Nagua is the capital of María Trinidad Sánchez province, in the northeastern Dominican Republic. 

A medium-sized town, Nagua's economy relies on the production of agricultural products, principally rice, coconuts, and cocoa bean. Located on the north of the Samaná Peninsula, Nagua lies on the highway leading from Puerto Plata to the city of Samaná.

Location
Most of the town lies below sea level, which some believe makes Nagua susceptible to flooding that could destroy a substantial part of the town. In fact, during the reign of Rafael Trujillo (1930–1961), the neighboring town of Matanza, also below sea level, was destroyed by flooding caused by a magnitude 8.0 earthquake, in 1946. Many residents of Matanza chose to resettle in the area that is now Nagua. Matanza is now a small town called Matancita, just south of the city limits of Nagua.

Climate

Economy

The economy of the municipality of Nagua is based mainly on the agricultural sector. Agriculture in the municipality is based mainly on the following products: rice, coconut, cocoa, peanuts, oranges and root vegetables. The livestock sector has some 69 farms dedicated to dairy production, with a total of 9,379 head of cattle. Which produce about 15,534 liters of milk per day.

The constant migrations of locals that occur contribute to improving the economy, due to remittances. This is one of the reasons why there have been constructions and investments contributing to economic growth in recent years. Another cause that contributes to the economic development of the municipality is the installation of branches of the various banks that operate in the country. As well as other contributions made by businessmen, especially in its industries, block factories, pharmacies, various businesses, among others.
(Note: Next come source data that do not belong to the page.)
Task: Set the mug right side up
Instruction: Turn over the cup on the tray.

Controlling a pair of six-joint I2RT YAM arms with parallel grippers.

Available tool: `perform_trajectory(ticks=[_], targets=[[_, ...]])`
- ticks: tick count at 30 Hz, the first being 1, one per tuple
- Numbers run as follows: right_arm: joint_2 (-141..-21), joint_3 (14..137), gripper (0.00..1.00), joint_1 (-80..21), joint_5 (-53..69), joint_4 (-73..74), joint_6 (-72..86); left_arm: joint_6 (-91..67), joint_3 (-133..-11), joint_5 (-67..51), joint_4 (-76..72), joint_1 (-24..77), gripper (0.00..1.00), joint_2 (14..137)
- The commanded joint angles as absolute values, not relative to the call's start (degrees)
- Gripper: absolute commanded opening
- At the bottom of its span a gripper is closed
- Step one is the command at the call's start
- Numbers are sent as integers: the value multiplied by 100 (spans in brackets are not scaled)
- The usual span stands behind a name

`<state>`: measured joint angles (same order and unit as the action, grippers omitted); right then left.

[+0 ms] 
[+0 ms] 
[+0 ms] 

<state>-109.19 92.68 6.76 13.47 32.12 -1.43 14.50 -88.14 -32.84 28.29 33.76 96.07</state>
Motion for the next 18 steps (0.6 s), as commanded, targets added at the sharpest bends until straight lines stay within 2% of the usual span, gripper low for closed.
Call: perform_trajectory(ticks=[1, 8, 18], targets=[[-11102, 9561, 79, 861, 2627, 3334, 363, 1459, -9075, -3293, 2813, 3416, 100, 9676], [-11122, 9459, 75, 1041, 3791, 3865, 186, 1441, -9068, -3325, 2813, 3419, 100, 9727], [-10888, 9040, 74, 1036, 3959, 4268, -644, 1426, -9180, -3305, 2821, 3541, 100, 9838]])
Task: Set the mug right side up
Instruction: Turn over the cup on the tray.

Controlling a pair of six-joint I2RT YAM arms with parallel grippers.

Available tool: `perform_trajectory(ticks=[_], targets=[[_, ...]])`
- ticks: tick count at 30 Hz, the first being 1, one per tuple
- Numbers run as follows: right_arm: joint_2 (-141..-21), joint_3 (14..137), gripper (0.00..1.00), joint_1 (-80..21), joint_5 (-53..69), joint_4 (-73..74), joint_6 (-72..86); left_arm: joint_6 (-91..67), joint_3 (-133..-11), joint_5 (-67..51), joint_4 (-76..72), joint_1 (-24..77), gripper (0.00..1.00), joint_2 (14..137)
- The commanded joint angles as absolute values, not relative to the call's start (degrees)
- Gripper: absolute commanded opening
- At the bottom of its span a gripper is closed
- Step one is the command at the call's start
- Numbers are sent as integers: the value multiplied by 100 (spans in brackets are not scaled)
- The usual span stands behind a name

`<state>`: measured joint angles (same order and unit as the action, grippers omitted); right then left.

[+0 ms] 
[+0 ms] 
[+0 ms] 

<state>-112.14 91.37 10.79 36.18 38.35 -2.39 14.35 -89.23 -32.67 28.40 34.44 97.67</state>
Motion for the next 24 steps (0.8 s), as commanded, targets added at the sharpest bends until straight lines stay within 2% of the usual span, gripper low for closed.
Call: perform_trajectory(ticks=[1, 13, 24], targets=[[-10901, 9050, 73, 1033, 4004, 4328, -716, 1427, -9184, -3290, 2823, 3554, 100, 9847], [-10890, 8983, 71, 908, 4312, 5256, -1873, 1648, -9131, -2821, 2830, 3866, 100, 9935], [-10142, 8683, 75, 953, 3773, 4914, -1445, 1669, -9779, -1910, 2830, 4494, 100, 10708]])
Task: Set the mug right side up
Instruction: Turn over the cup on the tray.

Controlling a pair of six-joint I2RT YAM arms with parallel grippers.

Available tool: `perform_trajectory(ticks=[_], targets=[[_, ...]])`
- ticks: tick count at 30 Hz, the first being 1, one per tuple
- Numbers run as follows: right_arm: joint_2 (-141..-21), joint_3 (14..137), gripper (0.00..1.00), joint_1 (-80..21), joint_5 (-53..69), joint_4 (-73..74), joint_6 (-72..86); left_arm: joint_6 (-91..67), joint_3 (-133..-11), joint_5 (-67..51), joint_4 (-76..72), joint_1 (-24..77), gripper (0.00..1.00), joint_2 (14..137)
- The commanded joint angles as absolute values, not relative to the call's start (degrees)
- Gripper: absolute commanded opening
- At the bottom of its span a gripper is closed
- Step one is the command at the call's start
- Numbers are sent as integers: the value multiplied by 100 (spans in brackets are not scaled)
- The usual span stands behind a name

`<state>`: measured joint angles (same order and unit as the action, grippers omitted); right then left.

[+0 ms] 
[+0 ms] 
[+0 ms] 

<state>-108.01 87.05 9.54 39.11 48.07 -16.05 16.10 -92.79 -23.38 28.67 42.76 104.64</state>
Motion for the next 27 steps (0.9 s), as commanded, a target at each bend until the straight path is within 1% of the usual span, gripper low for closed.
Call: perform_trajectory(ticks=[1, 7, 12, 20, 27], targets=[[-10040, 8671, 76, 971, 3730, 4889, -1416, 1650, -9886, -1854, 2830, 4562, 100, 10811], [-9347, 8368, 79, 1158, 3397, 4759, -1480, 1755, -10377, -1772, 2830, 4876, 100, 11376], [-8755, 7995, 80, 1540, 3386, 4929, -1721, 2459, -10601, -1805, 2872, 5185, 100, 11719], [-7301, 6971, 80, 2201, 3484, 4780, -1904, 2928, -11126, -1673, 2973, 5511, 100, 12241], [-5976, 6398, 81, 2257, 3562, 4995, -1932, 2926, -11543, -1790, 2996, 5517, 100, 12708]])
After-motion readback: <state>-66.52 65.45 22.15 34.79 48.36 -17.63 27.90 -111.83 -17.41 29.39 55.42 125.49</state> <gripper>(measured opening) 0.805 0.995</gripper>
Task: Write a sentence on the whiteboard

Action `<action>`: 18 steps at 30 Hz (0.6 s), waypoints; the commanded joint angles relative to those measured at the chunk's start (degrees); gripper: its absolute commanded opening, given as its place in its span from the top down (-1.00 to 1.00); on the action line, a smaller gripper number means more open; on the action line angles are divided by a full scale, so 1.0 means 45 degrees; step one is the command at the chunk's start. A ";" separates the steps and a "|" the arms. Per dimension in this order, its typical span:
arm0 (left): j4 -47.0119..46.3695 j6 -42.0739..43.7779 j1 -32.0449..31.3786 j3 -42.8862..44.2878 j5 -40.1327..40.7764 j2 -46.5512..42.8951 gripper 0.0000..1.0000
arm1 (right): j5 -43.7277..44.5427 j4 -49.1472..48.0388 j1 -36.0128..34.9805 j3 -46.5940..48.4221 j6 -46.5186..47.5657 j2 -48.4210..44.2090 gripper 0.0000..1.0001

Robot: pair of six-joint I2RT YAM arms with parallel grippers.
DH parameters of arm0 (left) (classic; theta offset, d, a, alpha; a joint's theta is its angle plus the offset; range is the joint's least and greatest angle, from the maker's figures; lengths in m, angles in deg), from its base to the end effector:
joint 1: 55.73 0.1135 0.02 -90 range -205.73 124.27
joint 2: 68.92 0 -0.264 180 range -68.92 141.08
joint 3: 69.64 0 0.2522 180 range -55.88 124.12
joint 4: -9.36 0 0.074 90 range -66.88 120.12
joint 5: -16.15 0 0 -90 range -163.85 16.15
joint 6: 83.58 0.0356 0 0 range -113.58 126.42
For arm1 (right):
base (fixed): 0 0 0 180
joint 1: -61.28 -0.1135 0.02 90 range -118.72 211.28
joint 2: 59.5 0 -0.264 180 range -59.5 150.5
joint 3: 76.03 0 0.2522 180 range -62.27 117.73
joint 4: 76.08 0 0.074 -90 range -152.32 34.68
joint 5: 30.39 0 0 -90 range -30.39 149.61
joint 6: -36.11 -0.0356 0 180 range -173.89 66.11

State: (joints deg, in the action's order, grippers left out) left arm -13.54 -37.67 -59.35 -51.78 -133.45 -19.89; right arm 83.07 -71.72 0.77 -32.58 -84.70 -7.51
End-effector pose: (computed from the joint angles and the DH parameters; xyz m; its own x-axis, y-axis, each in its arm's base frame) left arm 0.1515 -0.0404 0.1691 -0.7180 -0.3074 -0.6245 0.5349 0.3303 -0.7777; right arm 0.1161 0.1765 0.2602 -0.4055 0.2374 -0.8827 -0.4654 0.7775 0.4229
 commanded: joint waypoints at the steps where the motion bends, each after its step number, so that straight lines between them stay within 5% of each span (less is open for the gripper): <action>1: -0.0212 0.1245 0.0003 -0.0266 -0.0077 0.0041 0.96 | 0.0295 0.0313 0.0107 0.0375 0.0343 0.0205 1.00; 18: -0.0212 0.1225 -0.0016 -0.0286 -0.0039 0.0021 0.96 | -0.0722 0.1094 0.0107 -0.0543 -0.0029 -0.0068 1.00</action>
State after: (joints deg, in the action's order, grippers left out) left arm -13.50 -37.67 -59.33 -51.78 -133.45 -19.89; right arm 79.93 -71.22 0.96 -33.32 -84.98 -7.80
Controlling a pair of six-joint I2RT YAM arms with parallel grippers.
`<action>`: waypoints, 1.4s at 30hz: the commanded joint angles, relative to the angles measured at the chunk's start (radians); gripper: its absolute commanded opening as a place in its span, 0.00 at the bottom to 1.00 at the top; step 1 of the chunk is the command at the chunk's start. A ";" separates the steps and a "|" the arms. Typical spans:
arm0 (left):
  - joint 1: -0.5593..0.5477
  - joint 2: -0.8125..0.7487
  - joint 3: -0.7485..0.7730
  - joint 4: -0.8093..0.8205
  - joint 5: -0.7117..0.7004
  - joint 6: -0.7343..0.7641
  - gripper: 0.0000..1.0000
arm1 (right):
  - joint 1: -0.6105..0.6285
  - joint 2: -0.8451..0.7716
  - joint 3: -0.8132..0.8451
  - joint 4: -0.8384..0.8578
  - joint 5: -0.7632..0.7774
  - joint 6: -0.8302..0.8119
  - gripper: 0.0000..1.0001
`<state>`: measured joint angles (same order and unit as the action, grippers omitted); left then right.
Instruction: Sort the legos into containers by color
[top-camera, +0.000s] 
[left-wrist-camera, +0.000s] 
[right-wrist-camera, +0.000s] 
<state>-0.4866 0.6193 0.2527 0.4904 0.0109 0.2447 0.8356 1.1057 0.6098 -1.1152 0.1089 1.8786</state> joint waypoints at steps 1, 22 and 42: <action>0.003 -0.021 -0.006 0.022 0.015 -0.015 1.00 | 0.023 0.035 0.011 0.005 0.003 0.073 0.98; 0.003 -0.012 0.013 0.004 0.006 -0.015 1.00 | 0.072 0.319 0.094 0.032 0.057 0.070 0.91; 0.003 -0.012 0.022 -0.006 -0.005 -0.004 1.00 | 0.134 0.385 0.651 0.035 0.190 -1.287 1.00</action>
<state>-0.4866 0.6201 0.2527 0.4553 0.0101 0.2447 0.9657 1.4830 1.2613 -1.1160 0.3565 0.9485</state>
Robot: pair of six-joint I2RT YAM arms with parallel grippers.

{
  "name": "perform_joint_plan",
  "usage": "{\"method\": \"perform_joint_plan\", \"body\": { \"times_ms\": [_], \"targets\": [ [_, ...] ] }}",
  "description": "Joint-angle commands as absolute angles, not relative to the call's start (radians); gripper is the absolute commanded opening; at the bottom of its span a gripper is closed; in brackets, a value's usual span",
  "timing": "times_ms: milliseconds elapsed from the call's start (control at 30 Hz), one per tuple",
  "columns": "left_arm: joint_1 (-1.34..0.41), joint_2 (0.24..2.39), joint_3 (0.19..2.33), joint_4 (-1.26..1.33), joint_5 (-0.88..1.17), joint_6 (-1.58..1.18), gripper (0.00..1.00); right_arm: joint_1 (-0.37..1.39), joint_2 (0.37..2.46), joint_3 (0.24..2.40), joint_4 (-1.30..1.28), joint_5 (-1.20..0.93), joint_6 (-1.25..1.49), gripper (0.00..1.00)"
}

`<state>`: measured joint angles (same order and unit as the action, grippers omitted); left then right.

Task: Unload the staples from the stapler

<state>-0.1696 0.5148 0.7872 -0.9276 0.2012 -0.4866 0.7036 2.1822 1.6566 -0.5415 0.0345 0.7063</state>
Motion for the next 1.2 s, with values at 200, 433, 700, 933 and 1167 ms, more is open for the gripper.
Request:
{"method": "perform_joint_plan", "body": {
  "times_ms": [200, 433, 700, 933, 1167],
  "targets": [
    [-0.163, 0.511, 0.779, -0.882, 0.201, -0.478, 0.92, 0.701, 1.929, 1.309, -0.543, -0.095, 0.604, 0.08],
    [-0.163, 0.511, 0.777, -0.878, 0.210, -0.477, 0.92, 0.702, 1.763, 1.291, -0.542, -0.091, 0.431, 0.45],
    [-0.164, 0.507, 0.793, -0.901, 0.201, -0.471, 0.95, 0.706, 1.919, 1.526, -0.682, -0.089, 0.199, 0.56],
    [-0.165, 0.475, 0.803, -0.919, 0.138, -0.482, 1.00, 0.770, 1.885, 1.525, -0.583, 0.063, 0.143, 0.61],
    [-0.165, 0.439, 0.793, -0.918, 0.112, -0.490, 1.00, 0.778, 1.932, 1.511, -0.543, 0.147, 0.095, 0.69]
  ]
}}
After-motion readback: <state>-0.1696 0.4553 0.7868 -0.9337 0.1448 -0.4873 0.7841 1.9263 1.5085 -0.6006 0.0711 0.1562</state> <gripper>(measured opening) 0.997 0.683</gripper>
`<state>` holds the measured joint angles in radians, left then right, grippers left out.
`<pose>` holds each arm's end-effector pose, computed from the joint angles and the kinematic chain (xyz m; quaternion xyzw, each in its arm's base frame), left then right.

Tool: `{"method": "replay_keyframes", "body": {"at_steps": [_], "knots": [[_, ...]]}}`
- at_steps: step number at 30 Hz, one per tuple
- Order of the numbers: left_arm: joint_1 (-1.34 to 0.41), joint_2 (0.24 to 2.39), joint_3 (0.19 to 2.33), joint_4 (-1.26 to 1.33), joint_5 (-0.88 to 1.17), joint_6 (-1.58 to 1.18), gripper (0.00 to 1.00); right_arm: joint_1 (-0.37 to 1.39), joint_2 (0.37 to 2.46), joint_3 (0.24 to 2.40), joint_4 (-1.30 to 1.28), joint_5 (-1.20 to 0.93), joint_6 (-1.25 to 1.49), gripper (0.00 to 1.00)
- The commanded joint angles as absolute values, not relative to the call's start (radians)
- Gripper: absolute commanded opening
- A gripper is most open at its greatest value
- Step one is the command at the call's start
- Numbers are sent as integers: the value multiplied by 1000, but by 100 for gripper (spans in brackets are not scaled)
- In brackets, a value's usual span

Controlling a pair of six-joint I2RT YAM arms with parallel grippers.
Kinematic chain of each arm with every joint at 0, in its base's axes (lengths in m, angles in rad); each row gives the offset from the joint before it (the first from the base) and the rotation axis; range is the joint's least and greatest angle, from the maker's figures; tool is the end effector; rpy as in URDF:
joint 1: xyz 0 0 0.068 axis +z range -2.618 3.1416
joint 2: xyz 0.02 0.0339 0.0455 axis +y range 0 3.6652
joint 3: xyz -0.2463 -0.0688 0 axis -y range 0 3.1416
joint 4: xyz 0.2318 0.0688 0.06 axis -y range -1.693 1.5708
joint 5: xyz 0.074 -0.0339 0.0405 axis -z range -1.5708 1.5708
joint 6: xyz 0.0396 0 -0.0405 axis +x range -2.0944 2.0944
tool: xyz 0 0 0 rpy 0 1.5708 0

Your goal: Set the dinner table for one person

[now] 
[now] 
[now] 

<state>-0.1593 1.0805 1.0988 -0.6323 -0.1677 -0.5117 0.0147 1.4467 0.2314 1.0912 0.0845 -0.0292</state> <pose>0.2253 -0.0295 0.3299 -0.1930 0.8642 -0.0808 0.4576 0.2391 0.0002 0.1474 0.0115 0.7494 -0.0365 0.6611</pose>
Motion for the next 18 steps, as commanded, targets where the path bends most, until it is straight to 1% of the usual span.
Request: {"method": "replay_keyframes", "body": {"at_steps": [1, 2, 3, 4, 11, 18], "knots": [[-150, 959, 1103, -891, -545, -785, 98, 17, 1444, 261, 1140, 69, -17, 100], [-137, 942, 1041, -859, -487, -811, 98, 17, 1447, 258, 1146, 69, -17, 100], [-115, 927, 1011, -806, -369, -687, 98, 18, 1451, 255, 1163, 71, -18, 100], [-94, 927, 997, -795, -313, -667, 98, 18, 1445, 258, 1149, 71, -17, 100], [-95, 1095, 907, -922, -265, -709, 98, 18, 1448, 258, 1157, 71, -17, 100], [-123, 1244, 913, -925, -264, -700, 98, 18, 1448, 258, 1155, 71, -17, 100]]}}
In addition, since the municipality is bordered by an extensive beach area, this facilitates the construction of hotels and restaurants, in order to make internal tourism more effective, efficient and frequent.

Notables
Baltimore Orioles pitcher Ubaldo Jiménez was born in Nagua.
Oakland Athletics pitcher Jordan Norberto was born in Nagua.
St. Louis Cardinals utilityman Yairo Muñoz was born in Nagua.
Cieguito de Nagua Bartolo Alvarado was a musician known for playing merengue and bachata.
Nolito de Nagua Chap was a musician known for playing Haitian music.
Tatico Henriquez which some consider to be the godfather of merengue tipico.